== Data provided
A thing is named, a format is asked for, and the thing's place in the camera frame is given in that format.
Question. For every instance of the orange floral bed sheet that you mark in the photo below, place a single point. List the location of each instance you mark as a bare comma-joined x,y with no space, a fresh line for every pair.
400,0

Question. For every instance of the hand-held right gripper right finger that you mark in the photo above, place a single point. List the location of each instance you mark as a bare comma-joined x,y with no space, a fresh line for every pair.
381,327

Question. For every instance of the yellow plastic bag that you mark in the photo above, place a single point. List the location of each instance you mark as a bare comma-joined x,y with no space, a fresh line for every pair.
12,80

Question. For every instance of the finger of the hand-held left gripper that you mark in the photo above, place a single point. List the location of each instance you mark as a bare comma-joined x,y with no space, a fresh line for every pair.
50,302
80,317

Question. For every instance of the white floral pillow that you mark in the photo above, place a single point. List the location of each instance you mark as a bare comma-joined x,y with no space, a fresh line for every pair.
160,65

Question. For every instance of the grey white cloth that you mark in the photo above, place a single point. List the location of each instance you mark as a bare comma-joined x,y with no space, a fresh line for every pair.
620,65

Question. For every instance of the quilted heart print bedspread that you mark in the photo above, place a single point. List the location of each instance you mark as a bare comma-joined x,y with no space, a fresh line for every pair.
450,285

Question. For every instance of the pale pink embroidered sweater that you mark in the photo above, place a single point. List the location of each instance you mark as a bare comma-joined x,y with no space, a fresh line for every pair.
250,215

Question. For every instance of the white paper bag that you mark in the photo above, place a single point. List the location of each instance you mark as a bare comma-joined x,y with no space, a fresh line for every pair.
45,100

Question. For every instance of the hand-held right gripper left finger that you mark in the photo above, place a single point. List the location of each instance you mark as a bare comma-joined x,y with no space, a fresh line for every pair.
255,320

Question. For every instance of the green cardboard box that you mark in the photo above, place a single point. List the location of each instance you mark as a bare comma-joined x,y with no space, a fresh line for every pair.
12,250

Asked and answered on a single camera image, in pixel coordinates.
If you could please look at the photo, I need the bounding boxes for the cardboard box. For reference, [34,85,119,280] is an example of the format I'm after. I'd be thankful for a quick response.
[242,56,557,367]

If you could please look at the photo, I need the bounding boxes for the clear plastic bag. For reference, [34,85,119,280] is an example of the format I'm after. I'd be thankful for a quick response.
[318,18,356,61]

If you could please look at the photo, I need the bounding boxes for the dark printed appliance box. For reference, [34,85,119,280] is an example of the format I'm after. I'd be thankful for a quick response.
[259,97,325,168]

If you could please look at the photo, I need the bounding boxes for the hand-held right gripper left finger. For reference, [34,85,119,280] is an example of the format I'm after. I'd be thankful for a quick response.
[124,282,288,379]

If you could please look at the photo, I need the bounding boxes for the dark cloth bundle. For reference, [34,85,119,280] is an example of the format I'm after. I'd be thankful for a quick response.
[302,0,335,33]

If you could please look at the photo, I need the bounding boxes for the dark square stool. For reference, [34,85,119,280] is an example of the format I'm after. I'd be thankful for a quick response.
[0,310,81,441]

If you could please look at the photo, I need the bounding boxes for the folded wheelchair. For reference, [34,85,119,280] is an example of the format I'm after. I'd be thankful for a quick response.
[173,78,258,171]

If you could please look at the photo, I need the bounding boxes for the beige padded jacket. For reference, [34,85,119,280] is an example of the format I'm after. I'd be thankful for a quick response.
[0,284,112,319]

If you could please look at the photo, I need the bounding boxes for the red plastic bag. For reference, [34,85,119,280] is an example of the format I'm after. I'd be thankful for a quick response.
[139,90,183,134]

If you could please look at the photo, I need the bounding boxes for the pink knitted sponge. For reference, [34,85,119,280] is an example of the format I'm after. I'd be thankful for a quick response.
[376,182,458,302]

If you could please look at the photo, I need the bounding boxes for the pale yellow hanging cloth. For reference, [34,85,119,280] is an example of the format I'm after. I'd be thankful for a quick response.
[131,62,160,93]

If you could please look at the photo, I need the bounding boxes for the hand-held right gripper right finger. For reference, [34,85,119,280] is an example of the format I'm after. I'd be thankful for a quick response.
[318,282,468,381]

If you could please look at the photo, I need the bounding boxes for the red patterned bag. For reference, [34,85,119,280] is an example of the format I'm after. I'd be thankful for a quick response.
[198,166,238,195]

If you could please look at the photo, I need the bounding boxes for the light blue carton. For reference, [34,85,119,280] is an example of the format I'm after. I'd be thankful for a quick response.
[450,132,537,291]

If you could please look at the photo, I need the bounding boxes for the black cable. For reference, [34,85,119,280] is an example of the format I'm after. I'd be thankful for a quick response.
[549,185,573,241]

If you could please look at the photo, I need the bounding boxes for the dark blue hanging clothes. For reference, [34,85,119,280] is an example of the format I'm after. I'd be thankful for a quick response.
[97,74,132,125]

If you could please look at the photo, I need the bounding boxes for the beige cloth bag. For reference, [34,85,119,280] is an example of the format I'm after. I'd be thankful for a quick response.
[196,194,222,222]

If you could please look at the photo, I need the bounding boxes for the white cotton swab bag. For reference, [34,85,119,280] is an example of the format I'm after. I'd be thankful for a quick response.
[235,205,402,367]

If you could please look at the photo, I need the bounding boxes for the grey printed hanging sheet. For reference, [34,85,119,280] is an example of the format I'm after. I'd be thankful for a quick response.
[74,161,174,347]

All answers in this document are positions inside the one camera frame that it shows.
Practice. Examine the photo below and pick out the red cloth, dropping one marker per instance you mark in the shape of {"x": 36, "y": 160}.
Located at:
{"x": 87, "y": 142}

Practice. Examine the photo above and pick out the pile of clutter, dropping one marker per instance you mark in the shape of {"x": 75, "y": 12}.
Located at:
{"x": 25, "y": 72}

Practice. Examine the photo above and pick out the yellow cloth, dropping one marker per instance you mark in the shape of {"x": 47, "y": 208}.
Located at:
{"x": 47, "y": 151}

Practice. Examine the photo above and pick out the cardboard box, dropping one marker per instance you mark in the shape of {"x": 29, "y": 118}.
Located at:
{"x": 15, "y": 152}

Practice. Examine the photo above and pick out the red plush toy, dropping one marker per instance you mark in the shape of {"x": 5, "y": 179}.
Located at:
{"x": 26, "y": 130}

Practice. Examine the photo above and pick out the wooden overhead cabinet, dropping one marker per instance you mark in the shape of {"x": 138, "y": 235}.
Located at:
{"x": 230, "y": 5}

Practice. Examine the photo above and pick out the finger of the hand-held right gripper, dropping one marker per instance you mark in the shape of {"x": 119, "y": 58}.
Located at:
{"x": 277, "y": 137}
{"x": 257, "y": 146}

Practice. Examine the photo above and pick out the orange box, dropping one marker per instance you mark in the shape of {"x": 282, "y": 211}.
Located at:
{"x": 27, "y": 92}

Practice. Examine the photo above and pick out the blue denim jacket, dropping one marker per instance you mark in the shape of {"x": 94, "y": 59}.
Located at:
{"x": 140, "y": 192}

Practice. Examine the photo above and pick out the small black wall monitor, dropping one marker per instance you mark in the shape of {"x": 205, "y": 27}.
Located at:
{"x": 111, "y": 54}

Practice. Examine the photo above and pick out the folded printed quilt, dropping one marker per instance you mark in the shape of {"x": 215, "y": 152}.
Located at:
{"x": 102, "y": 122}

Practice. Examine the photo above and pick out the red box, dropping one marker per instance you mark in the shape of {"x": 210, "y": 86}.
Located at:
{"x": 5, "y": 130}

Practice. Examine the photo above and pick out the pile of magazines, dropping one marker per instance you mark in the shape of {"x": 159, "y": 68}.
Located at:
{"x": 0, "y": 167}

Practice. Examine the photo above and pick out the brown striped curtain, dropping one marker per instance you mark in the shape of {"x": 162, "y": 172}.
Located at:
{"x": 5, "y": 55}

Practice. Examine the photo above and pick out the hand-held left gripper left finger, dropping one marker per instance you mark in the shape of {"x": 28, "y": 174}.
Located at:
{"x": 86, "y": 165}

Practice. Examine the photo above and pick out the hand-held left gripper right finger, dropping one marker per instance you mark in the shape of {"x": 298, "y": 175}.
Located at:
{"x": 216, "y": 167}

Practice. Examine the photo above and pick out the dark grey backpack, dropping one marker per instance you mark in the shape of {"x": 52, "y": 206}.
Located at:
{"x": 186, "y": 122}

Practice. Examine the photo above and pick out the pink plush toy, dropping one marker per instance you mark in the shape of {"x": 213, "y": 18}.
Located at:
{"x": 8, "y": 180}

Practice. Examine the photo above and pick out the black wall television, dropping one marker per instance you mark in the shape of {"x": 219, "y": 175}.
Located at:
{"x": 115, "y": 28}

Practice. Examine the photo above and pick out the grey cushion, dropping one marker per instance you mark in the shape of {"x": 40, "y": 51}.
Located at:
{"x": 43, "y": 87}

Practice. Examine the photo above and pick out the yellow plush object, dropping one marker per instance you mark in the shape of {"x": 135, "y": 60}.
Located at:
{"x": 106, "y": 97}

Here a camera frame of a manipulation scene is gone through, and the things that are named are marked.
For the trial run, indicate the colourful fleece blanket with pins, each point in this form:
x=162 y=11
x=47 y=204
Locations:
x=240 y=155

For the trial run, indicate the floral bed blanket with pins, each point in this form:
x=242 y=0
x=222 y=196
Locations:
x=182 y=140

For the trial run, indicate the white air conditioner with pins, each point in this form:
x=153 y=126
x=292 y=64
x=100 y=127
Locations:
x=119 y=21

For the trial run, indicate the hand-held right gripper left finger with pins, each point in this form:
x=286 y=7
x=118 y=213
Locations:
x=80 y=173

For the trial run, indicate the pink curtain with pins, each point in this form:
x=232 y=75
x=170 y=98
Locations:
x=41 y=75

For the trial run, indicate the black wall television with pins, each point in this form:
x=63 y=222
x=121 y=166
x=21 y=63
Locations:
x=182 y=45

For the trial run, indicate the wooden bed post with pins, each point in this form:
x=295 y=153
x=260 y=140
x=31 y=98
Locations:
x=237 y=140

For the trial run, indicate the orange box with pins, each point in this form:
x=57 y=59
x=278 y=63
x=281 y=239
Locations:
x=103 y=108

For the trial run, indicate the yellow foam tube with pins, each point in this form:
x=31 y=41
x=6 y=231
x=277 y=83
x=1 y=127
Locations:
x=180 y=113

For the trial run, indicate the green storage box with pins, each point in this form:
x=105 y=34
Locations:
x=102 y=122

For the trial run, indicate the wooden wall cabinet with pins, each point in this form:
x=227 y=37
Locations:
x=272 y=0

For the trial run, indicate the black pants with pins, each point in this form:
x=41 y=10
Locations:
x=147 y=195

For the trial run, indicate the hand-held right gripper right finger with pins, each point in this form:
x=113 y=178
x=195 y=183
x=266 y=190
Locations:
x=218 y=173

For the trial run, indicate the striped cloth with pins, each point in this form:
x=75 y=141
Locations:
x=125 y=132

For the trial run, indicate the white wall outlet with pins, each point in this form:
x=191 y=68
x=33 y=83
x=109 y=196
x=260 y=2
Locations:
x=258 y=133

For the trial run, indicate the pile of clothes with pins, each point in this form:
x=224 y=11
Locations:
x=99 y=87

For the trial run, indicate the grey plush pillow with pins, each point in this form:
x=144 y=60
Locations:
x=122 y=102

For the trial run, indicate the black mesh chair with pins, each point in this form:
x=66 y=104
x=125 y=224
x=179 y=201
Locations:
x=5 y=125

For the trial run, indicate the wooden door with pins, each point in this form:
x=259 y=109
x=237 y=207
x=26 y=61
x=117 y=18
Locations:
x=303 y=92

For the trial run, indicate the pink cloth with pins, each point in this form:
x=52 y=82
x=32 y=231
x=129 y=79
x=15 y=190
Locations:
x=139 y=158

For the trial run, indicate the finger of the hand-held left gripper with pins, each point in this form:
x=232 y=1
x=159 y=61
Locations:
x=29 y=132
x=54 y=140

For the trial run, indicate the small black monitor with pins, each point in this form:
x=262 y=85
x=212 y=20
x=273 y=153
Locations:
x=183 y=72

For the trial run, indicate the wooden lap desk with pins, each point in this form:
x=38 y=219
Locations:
====
> **Work order**: Each line holding "blanket" in the records should be copied out.

> **Expected answer**:
For the trial run, indicate the colourful fleece blanket with pins, each point in this form:
For the trial run, indicate the floral bed blanket with pins, each point in this form:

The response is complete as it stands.